Concepts: Data science and machine learning on Databricks
Data science and machine learning (DS and ML) extract insight and build predictive models from data. DS and ML include both interactive exploration and modeling and automated production systems. Classic ML includes techniques like classification, regression, anomaly detection, forecasting, and recommendation.
Modern deep learning and generative AI (GenAI) methods are technically types of ML. This section covers deep learning. For GenAI, see Concepts: Generative AI on Databricks.
The ML lifecycle
The ML lifecycle covers the end-to-end journey from raw data to a production model and back again through monitoring and retraining. Key stages include:
- Scope the use case by defining the prediction target, success metrics, and production requirements.
- Run exploratory data analysis (EDA) to understand data distributions, predictive signals, and data quality issues before modeling.
- Prepare data and features, managed within a feature store.
- Train models and track experiments, logging experiment metadata for analysis and for deployment.
- Evaluate model quality against held-out data and stakeholder criteria.
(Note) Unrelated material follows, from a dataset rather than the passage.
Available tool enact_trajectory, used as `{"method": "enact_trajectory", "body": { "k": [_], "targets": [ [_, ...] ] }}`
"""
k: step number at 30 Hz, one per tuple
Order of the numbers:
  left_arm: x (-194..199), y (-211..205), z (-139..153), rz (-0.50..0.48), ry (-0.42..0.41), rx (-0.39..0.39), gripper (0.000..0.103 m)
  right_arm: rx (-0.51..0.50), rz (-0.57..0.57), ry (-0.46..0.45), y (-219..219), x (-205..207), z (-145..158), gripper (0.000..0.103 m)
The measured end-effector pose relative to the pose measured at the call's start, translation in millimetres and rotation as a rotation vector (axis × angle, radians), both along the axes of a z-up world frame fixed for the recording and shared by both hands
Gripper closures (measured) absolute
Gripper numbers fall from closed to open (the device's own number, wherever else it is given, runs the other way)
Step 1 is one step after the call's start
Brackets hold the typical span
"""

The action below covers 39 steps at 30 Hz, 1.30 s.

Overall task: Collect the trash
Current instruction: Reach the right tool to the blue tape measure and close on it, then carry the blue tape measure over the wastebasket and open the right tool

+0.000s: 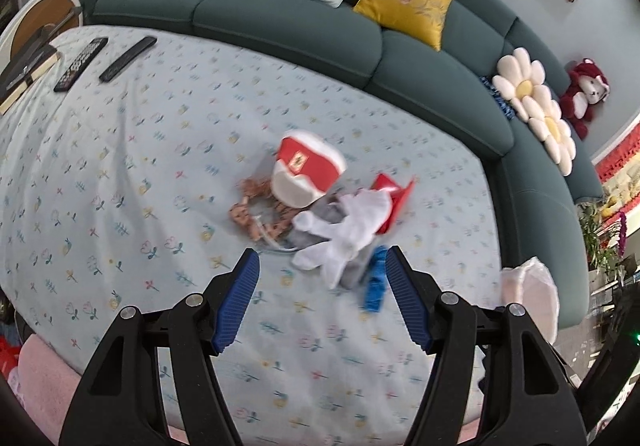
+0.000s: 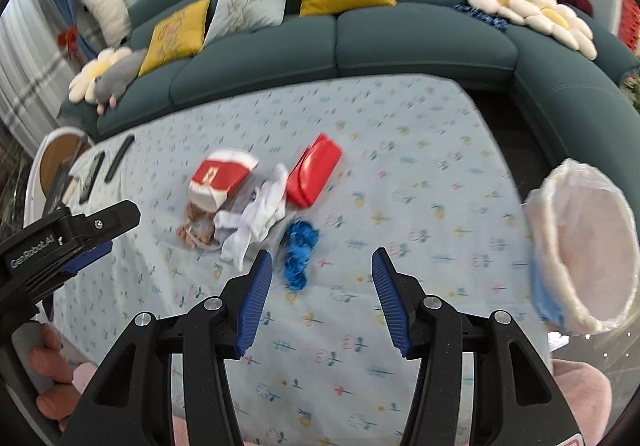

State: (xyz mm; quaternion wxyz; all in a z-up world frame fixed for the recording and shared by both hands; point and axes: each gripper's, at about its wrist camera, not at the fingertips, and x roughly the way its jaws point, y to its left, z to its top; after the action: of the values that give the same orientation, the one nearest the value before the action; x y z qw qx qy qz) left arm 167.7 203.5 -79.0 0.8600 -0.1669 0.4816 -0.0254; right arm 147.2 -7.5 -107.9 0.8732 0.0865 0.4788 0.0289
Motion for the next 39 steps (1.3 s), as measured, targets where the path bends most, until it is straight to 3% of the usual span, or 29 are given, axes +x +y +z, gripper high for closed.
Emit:
{"method": "enact_trajectory", "body": {
  "k": [9,19,23,28,29,31,39],
  "targets": [
    [32,-7,-52,-0.040,0.110,-0.004,0.041,-0.011,0.027,0.125,25,34,-59,0.057],
    [69,-33,-83,-0.096,0.166,-0.021,0.041,-0.001,0.027,0.189,27,61,-93,0.059],
    [78,-41,-92,-0.112,0.185,-0.031,0.042,0.019,0.017,0.225,23,68,-106,0.071],
    [83,-46,-101,-0.126,0.207,-0.069,0.075,0.048,0.010,0.223,16,70,-110,0.081],
    [83,-48,-102,-0.132,0.207,-0.070,0.078,0.055,0.010,0.224,15,70,-110,0.083],
    [81,-51,-102,-0.146,0.203,-0.069,0.095,0.066,0.002,0.225,12,67,-110,0.083],
    [68,-58,-80,-0.163,0.143,-0.057,0.099,0.097,-0.036,0.202,-6,53,-95,0.085]
  ]
}}
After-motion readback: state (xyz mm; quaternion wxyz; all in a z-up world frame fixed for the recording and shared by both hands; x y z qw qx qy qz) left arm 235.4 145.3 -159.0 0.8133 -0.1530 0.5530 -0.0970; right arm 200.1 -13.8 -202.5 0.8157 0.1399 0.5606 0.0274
- Register, stage and test models before promoting to production.
- Deploy to production in real-time endpoints or batch inference jobs.
- Monitor and retrain to adapt models to changing data or user behavior.
See Machine learning lifecycle for a guide to each stage.
AI-assisted development and operations
Databricks has Genie Code, an AI assistant integrated across notebooks and the workspace. Use it for development, debugging, and ongoing operations, drawing on its specialized knowledge of your enterprise context. See Use Genie Code for data science.
You can use Genie Code at every step of your workflow:
- Start with Genie chat to discover relevant models, data, and features in your workspace and Unity Catalog.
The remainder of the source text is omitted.